A Candidate Pipeline Design Status: At the stage of a blueprint that can be implemented. –Several new tools identified that need to be developed. (e.g., need a line removal method which is unaffected by transients.) –The blueprint is concrete enough to begin computational cost studies and statistical characterization studies. Origins –The word “pipeline” has been used on several occasions (e.g., LSC Data Analysis White Paper) but this is the first concrete design. –1999: SDM Commissioned to design one as part of the 40m/TAMA coincidence analysis project. Important: A pipeline will affect planning for other data analysis components. – Examples: Software/hardware environment, User interfaces, A sophisticated database or simple sequential files, Interfaces to DAQ,...

Data/Detector Characterization Pipeline

Requirements: Issues Computing. –Should work online. –Memory requirements might be non-trivial if database access overheads turn out to be large. Implementation Language and environment. Within LDAS (adapted to GEO)? Language: C++ TRIANA? JAVA DMT? VEGA? C++ Database. Not an issue confined to this pipeline alone. –Need depends on what kind of data mining tasks will be required. –Examples : (1) Collect data with a particular type of transient (2) Store information about new types of features. Others. –Lots of ideas and guidelines from users required for the design phase. – Code writing and testing phase will be manpower intensive.

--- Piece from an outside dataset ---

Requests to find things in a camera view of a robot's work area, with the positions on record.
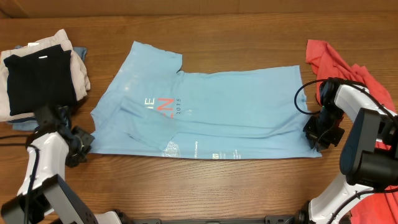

Proposal for a plan of work (fastest) Almost all components available in MATLAB. Use sequential files instead of relational database. Implement as a large MATLAB program. Come up with some metrics of performance. Test against simulated and some real data. If (coincidence run with LIGO), aim to produce X hours of characterized data using this MATLAB code. In the meantime, work on related issues and requirements definition.

Conclusions Large amount of data makes it necessary to have a Pipeline in order to direct our attention to where it is really required. Pipeline design and characterization requires more than listing tools and studying them in isolation. Pipeline designing can identify missing features. A concrete design now exists. Several candidate pipelines must be generated and compared. What is interesting? Guidelines, Ideas and experience with real data required to evolve an answer.